Calling Go from Elixir with a CNode (in Crystal!)

Header image

At Mozi, we needed to connect a new Elixir Phoenix LiveView app to an existing Go backend. This is how we did it.

Background

We have a backend built in Go, which is fully-evented along the lines of the patterns we used at Community, described in a previous post. In order to support all of that, we have some hefty internal libraries and existing patterns, and get a lot for free by building on top of them.

Previously the only frontend to our application was an iOS app and that app is also event-sourced and evented. And now Tom Patterer and I wanted to add a webapp to the mix, in order to support scenarios outside of the iOS app, either because they work better on the web, or so we can support Android and desktop browsers to limited extent (for now) as well. We chose Phoenix LiveView for the web frontend because it is a great fit for this kind of web app, the main backend developers at Mozi already know Elixir well, and the comparable Go live implementation is not as robust or complete.

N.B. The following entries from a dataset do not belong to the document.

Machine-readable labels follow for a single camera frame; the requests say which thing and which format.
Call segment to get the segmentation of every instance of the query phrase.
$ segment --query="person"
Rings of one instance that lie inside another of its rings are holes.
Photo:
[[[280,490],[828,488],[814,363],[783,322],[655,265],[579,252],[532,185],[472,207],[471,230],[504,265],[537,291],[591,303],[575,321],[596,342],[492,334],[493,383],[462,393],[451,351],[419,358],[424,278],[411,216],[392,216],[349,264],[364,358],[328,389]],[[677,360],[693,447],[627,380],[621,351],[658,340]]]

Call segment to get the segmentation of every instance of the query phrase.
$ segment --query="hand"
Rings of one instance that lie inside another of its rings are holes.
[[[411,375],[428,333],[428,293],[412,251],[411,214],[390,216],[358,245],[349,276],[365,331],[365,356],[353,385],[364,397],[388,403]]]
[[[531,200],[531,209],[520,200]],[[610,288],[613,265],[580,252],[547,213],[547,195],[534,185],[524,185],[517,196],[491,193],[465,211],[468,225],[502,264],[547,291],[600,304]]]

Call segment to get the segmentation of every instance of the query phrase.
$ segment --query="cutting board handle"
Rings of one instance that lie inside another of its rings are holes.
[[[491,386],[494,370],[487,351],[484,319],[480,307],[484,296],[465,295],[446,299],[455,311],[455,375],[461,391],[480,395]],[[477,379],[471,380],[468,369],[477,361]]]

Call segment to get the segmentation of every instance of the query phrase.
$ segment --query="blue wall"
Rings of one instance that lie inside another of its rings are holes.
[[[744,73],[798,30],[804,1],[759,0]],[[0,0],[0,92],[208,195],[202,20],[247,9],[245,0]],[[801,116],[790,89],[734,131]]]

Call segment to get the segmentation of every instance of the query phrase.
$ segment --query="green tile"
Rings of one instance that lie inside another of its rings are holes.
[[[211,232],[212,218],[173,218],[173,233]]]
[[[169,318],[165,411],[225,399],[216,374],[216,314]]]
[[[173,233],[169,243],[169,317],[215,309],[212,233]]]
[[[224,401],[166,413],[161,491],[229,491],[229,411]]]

However, we really didn’t want to have to rewrite/duplicate a lot of the code that handles events in our existing Go services, or maintain two different stacks. It would be great if the Elixir app could just call the Go code.

Solutions We Didn’t Use

I have actually done this before and it works: you can compile the Go code into a C ABI library and then call it from Elixir via NIFs (Native Implemented Functions). If you aren’t familiar with the BEAM ecosystem (Erlang VM on which Elixir runs), NIFs are foreign function interface glue that allows you to call C code from code running on the BEAM. There are some problems with this approach (not in order of importance):

  1. You have two runtimes with complex internal schedulers running in the same process, potentially competing with each other for resources.

  2. One of the great things about the BEAM is that it is super robust and with OTP applications (OTP is the framework built originally to run phone switches), you get a lot of fault tolerance built in. But now you have some C code in the BEAM and that has to be exactly right or your Elixir app will crash.

  3. Compiles and builds become a mess because your build for your Elixir app is either linked against the C (Go) library, or you create an Elixir lib that wraps the C library. In either case you end up with a painful build somewhere.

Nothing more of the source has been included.